Cuando ya nadie creía, Gareca creyó.

Tanto que hizo creer a sus jugadores hasta el final, incluso cuando debieron enfrentarse a los dos partidos más importantes de su vida sin su capitán. Días antes de que la selección viajara a jugar el primer partido del repechaje en Nueva Zelanda, la FIFA anunció que Paolo Guerrero, jugador del Flamengo de Brasil e ídolo máximo del fútbol peruano, estaba suspendido temporalmente por un “resultado analítico adverso” en una prueba antidopaje.

Guerrero afirma que es inocente y que lo demostrará; Gareca y su equipo le creen. Al punto que Jefferson Farfán, el segundo ídolo de esta selección, sacó una camiseta con el número 9, el de Guerrero, cuando anotó el primer gol contra Nueva Zelanda.

Horas después, en rueda de prensa, el entrenador volvía a recordar que él cree en sus jugadores, en todos, incluido el ahora cuestionado Guerrero: “Quiero agradecer a todos los jugadores que formaron parte de este proceso. Hay algunos que no están ahora con nosotros, pero que aportaron en su momento. A ellos, al pueblo y también a Paolo Guerrero. Es nuestro capitán, es un ídolo, es alguien que sabemos el amor que le tiene al Perú y que los hinchas le tienen”.

Los peruanos salieron a las calles a celebrar que después de 35 años están de vuelta en un mundial de fútbol. Agence France-Presse — Getty Images

Los peruanos salieron a las calles a celebrar que después de 35 años están de vuelta en un mundial de fútbol. Agence France-Presse — Getty Images

Este jueves, a la mañana siguiente, en las calles de Lima se vive una calma inusual. Pasada la noche de celebración, muchas calles y avenidas se ven semivacías y no se escuchan los pitazos habituales de los autos que, en un día normal, revientan los oídos de la ciudad.

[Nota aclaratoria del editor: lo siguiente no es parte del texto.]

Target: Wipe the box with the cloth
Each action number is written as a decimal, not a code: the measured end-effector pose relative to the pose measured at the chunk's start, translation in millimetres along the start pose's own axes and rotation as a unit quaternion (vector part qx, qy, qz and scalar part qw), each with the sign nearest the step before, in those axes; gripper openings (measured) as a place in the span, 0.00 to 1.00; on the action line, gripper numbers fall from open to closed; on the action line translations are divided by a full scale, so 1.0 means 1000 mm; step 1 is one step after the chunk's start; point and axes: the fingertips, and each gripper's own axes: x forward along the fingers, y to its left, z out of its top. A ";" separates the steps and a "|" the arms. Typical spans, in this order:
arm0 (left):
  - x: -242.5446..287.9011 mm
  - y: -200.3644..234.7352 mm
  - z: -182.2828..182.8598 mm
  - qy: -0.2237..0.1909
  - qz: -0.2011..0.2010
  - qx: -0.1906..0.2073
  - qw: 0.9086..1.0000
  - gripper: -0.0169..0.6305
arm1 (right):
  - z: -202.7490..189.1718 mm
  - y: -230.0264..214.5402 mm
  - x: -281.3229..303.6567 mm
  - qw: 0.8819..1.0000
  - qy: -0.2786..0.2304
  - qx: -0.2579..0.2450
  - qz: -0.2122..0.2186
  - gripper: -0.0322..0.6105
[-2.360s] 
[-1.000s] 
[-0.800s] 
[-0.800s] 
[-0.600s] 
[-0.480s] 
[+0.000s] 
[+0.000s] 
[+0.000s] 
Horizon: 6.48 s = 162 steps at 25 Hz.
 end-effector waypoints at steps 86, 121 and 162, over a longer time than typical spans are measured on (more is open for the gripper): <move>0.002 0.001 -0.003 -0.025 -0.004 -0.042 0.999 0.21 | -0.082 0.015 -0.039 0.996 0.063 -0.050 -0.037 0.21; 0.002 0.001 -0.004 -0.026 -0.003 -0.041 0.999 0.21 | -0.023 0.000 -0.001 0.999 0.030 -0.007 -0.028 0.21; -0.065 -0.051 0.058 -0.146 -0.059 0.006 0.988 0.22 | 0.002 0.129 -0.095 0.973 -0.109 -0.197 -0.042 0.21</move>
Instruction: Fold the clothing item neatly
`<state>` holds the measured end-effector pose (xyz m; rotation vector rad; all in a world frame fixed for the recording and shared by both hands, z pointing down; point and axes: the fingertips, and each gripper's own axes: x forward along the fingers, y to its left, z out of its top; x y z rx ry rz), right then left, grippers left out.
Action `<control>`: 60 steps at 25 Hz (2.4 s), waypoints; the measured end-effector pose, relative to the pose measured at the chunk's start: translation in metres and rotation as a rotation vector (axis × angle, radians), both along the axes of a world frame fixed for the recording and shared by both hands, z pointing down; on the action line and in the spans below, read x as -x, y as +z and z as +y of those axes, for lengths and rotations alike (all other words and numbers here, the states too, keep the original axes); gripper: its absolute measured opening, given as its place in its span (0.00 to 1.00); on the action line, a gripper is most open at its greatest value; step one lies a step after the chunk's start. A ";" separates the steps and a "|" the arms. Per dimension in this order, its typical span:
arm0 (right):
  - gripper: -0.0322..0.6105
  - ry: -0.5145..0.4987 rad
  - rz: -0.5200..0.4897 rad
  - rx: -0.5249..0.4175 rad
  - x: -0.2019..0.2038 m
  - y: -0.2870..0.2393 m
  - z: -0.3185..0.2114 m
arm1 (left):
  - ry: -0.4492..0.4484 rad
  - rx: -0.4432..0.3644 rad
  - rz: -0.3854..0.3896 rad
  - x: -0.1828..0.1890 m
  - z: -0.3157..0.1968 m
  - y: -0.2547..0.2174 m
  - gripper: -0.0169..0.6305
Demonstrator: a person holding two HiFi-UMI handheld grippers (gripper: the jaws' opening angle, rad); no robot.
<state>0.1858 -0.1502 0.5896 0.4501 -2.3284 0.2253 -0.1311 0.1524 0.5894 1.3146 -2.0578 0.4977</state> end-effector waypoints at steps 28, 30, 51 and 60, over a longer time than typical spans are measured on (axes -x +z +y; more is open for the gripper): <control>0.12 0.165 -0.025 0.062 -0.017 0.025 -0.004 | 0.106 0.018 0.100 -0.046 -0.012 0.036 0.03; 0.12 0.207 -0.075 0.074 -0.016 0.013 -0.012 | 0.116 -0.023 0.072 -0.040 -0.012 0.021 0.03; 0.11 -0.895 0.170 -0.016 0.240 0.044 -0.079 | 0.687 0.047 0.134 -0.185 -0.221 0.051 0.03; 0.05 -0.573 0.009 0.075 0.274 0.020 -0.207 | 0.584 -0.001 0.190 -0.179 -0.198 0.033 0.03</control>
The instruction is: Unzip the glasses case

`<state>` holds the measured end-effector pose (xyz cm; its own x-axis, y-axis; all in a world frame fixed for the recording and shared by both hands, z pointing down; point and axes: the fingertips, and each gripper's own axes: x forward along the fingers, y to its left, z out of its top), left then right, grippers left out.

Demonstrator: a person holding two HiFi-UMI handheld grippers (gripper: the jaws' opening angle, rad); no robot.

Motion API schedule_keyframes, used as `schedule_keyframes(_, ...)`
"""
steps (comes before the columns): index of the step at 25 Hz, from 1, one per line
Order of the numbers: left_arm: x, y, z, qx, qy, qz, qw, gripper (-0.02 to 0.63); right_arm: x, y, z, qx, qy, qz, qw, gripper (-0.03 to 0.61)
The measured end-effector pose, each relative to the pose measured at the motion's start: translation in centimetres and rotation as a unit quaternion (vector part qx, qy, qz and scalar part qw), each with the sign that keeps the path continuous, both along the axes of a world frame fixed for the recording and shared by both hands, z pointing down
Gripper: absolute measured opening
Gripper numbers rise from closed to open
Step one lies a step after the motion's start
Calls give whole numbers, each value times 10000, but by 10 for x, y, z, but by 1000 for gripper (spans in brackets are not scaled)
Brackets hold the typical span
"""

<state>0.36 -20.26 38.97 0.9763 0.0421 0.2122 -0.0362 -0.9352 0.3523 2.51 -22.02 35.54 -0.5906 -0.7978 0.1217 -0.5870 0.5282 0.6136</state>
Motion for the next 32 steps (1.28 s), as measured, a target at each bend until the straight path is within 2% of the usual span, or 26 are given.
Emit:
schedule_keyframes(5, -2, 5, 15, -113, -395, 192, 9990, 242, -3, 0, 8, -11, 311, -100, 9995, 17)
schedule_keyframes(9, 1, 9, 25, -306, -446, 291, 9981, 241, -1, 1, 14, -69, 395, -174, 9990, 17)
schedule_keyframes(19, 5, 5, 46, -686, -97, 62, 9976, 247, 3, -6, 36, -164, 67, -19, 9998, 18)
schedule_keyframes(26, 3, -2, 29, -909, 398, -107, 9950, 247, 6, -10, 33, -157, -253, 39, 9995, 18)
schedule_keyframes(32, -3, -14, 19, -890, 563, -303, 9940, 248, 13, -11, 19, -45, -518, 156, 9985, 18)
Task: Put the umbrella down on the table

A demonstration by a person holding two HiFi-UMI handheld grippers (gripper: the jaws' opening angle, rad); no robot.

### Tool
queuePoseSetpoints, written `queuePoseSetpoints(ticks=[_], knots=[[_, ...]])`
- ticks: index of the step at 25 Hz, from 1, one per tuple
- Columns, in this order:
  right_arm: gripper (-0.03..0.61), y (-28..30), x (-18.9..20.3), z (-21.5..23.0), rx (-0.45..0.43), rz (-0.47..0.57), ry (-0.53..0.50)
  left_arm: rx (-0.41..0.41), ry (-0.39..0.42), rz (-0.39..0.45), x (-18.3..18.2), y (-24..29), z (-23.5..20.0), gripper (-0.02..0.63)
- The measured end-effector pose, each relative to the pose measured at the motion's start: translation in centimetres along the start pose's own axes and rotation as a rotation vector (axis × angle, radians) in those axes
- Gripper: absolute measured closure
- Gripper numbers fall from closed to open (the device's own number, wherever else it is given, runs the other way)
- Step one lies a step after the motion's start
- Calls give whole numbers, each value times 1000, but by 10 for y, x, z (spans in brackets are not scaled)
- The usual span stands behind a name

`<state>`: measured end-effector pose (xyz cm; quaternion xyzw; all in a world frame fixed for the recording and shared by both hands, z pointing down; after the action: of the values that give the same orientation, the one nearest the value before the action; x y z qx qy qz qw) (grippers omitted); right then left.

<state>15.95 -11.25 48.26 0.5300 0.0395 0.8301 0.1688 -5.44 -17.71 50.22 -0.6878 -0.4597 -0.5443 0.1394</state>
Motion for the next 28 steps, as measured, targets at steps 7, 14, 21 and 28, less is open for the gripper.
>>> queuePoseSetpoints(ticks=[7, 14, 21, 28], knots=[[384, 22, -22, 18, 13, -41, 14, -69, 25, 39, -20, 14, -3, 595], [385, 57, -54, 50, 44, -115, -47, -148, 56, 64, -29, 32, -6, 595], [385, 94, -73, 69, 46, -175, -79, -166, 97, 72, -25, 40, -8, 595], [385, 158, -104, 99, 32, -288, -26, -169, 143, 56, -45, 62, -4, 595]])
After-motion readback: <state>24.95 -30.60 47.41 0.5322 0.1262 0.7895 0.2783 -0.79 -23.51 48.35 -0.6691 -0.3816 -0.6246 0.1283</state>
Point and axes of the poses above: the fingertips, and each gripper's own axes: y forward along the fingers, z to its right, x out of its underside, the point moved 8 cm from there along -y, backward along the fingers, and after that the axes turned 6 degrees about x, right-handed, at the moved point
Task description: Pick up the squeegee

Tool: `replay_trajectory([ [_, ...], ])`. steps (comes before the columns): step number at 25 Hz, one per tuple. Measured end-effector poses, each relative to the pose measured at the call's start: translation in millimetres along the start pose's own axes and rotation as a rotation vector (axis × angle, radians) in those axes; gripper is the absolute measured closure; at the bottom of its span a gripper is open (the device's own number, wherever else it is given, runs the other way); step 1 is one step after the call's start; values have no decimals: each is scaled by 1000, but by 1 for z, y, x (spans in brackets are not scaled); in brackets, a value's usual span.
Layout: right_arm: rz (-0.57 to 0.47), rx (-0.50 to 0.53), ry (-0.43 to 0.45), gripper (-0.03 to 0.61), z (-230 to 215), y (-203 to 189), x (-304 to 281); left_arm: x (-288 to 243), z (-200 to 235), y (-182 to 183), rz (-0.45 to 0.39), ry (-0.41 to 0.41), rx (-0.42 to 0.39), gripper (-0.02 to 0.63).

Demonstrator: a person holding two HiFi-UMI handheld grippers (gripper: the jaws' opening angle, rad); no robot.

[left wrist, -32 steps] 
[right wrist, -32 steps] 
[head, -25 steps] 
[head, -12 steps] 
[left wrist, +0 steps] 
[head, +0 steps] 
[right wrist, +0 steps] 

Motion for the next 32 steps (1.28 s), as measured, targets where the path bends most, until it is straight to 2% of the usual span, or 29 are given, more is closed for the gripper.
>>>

Hoy en Perú es feriado oficial. Así lo prometió el presidente Pedro Pablo Kuczynski, en una polémica decisión que muchos creen busca distraer la atención de los escándalos de corrupción que empiezan a cercarlo. O, peor, que busca allanar el camino para un posible indulto al expresidente Alberto Fujimori, preso desde 2007 por varios delitos que incluyen crímenes de lesa humanidad.

De momento, el presidente Kuczynski no se ha manifestado acerca de esto último. Lo único que ha dicho desde que el árbitro Clément Turpin pitara el final del partido en el Estadio Nacional ha sido, a través de un tuit en su cuenta oficial: “Esperamos más de 35 años para estar nuevamente en un mundial. ¡Gracias, guerreros, por darnos esta alegría! Celebremos todos con responsabilidad. ¡Arriba Perú! #EstamosDeVuelta”.

Estamos de vuelta. Se lo debemos, en buena cuenta, a ese entrenador y exjugador argentino que una vez nos arrebató un mundial, pero que llegó a Lima treinta años después para recordarnos algo que los peruanos olvidamos con demasiada frecuencia: creer en nosotros mismos.